▶ _Exercise requirements_:
Please write out exactly, and only, the lines from the first in the material below to the line containing "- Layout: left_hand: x", both included.

▶ _Provided data_:

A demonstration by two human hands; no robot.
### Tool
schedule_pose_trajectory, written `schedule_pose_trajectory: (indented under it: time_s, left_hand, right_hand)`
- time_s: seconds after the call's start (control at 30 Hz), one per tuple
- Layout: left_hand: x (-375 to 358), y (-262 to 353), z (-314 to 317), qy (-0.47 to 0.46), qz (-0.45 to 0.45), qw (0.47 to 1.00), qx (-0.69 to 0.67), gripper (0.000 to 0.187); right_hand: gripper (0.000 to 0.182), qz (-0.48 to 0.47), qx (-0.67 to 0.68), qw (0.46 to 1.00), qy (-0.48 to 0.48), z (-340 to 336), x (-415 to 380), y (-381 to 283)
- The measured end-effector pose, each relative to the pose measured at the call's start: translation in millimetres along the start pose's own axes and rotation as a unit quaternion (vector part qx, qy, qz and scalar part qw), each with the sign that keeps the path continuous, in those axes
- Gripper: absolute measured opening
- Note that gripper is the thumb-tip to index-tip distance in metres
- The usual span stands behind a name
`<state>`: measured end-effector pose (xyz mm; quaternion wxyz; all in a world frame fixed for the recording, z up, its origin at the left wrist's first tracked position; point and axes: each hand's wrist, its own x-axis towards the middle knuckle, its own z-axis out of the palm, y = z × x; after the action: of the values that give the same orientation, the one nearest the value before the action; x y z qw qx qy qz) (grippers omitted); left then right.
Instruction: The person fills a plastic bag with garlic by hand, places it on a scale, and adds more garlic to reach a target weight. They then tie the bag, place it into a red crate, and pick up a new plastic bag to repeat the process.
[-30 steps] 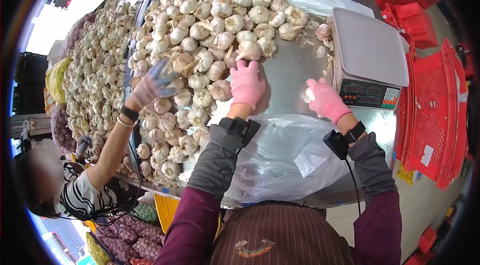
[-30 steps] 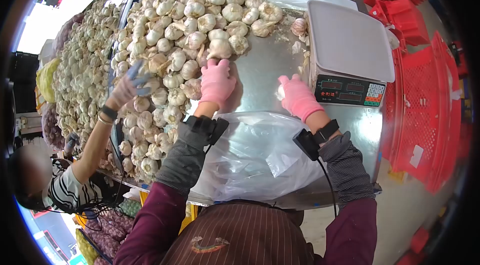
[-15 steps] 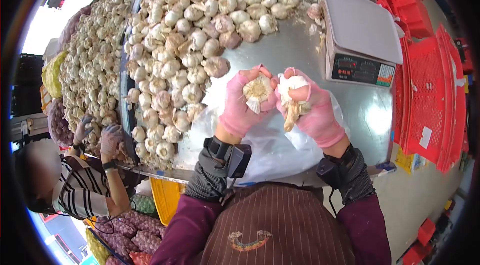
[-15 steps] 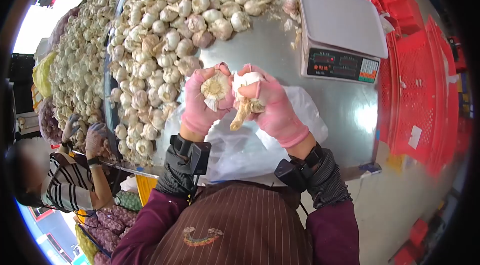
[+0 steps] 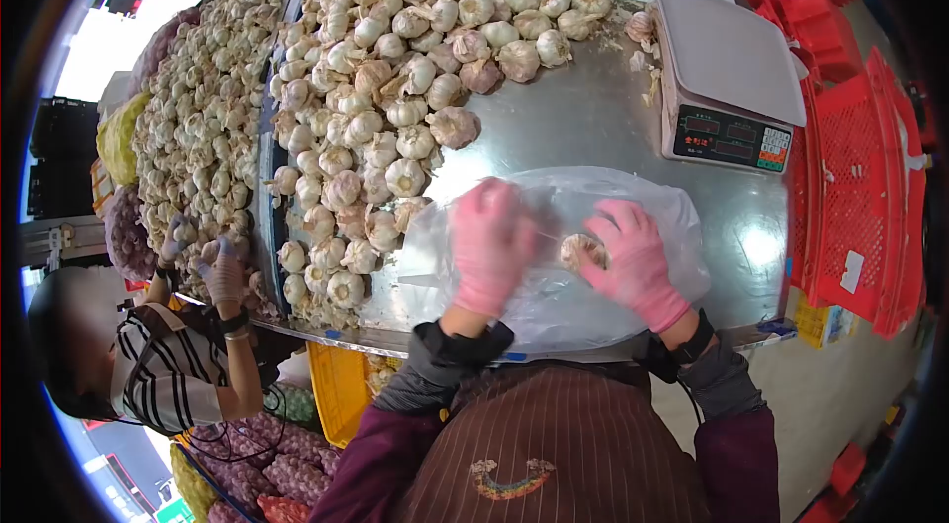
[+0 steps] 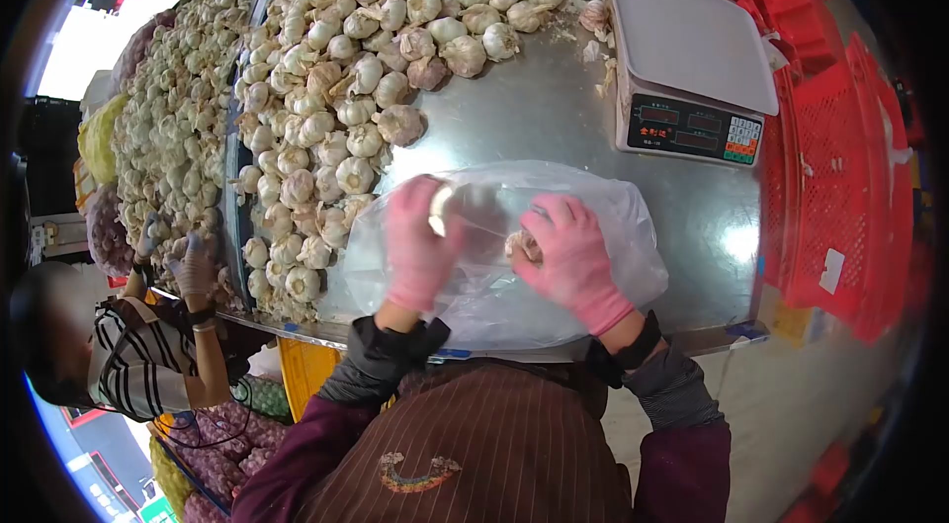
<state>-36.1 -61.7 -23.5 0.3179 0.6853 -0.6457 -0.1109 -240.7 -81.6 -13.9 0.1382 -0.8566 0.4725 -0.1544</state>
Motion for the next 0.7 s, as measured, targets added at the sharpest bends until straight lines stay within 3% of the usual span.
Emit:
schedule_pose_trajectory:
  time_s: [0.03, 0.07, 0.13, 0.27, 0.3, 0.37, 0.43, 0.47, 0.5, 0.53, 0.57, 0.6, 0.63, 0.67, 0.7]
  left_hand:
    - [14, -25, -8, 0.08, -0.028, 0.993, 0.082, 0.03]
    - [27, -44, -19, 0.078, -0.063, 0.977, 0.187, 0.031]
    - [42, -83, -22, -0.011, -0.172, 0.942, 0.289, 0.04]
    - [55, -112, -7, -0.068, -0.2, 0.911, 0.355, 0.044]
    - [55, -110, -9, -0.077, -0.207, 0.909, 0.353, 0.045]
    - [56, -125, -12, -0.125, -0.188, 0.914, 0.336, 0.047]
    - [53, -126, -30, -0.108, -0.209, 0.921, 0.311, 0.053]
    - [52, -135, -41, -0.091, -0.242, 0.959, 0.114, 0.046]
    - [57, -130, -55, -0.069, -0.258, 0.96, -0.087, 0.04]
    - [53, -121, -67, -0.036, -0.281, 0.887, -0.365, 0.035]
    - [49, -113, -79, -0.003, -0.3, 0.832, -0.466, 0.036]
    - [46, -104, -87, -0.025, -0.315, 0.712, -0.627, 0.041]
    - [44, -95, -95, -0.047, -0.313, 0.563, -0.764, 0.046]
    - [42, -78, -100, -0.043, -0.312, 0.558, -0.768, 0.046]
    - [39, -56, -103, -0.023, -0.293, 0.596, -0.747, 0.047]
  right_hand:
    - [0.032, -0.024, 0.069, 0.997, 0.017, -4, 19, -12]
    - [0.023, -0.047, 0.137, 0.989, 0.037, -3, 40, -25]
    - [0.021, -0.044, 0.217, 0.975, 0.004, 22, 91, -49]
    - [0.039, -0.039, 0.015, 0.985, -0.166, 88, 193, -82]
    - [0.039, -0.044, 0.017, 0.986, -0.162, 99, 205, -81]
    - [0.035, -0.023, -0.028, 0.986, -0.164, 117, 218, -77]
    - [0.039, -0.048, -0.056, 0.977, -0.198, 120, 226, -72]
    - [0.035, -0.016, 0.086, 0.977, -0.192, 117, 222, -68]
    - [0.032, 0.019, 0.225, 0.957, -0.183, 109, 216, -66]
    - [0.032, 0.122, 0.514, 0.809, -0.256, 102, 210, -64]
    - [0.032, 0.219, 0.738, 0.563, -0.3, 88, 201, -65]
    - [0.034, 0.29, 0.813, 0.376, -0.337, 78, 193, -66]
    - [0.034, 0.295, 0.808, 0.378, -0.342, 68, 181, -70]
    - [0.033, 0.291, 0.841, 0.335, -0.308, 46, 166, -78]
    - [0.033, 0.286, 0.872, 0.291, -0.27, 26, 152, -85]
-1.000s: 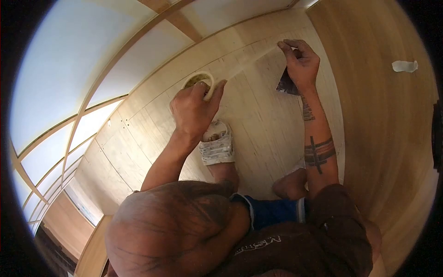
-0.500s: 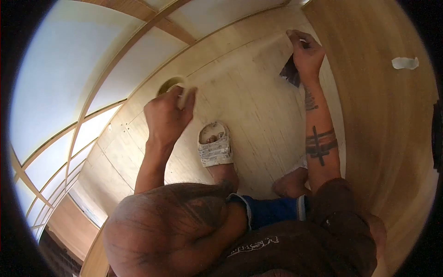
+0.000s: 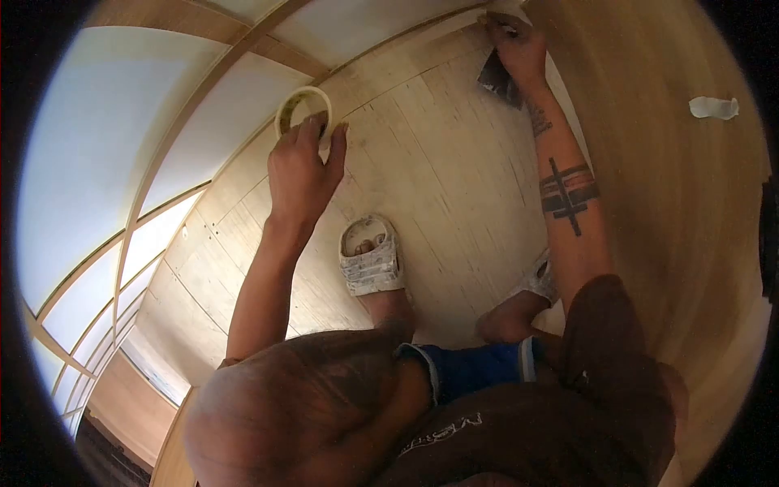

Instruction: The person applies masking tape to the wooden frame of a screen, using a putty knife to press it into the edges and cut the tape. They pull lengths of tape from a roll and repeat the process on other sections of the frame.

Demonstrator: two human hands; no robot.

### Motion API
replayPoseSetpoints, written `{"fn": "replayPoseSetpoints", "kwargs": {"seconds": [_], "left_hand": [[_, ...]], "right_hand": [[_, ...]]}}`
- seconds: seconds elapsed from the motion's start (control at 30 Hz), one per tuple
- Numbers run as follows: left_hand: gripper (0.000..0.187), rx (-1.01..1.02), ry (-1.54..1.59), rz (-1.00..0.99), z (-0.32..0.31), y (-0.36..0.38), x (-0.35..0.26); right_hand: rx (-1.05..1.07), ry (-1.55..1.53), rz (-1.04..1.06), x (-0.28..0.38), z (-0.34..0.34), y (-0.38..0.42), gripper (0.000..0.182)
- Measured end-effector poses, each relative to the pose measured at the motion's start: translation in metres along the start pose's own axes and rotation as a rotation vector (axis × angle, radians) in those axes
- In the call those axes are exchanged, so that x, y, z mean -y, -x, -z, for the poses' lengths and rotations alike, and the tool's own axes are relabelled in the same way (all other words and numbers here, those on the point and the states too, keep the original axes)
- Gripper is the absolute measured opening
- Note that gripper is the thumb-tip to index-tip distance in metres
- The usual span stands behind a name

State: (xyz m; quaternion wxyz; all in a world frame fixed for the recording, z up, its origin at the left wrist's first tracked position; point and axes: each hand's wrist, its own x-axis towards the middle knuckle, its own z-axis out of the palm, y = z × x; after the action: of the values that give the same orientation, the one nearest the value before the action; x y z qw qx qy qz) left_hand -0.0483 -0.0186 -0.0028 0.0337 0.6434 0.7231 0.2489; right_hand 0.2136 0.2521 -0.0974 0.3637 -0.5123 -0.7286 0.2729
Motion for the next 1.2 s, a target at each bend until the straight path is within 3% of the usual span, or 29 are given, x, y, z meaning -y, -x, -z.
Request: {"fn": "replayPoseSetpoints", "kwargs": {"seconds": [0.03,0.23,0.27,0.3,0.53,0.7,0.73,0.8,0.93,1.0,1.07,1.2], "left_hand": [[0.025,0.011,-0.018,0.097,-0.003,-0.005,0.001],[0.027,0.040,-0.093,0.204,-0.020,-0.023,0.000],[0.027,0.040,-0.097,0.229,-0.023,-0.023,-0.001],[0.027,0.042,-0.097,0.227,-0.025,-0.024,-0.002],[0.028,-0.055,-0.067,0.228,-0.035,-0.022,-0.007],[0.029,-0.077,-0.049,0.221,-0.039,-0.015,-0.005],[0.029,-0.061,-0.044,0.240,-0.038,-0.014,-0.007],[0.029,-0.054,-0.042,0.256,-0.037,-0.013,-0.008],[0.027,-0.031,-0.057,0.275,-0.040,-0.005,-0.004],[0.025,-0.015,-0.061,0.282,-0.042,-0.003,-0.001],[0.028,-0.092,-0.025,0.212,-0.045,-0.006,0.001],[0.028,-0.014,-0.068,0.273,-0.046,-0.017,0.000]], "right_hand": [[0.001,0.001,0.000,-0.005,-0.002,-0.003,0.036],[-0.013,-0.050,-0.034,-0.008,-0.011,-0.010,0.033],[-0.003,-0.099,-0.143,-0.002,-0.010,-0.010,0.030],[0.008,-0.148,-0.254,0.009,-0.009,-0.010,0.027],[-0.126,-0.057,-0.182,0.020,-0.016,-0.014,0.022],[-0.108,-0.197,-0.304,0.033,-0.008,-0.010,0.020],[-0.108,-0.196,-0.303,0.013,-0.015,-0.012,0.020],[-0.173,0.050,-0.093,-0.015,-0.026,-0.022,0.033],[-0.158,-0.040,-0.111,-0.020,-0.022,-0.020,0.036],[-0.177,-0.130,-0.003,-0.024,-0.025,-0.017,0.039],[-0.187,-0.027,-0.006,-0.034,-0.035,-0.023,0.039],[-0.215,0.117,-0.101,-0.023,-0.038,-0.023,0.040]]}}
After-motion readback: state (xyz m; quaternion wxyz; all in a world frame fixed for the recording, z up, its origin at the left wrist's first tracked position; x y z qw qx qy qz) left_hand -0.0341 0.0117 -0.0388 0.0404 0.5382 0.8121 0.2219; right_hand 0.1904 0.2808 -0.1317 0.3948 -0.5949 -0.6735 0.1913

▶ _Reply_:
A demonstration by two human hands; no robot.
### Tool
schedule_pose_trajectory, written `schedule_pose_trajectory: (indented under it: time_s, left_hand, right_hand)`
- time_s: seconds after the call's start (control at 30 Hz), one per tuple
- Layout: left_hand: x (-375 to 358), y (-262 to 353), z (-314 to 317), qy (-0.47 to 0.46), qz (-0.45 to 0.45), qw (0.47 to 1.00), qx (-0.69 to 0.67), gripper (0.000 to 0.187); right_hand: gripper (0.000 to 0.182), qz (-0.48 to 0.47), qx (-0.67 to 0.68), qw (0.46 to 1.00), qy (-0.48 to 0.48), z (-340 to 336), x (-415 to 380), y (-381 to 283)

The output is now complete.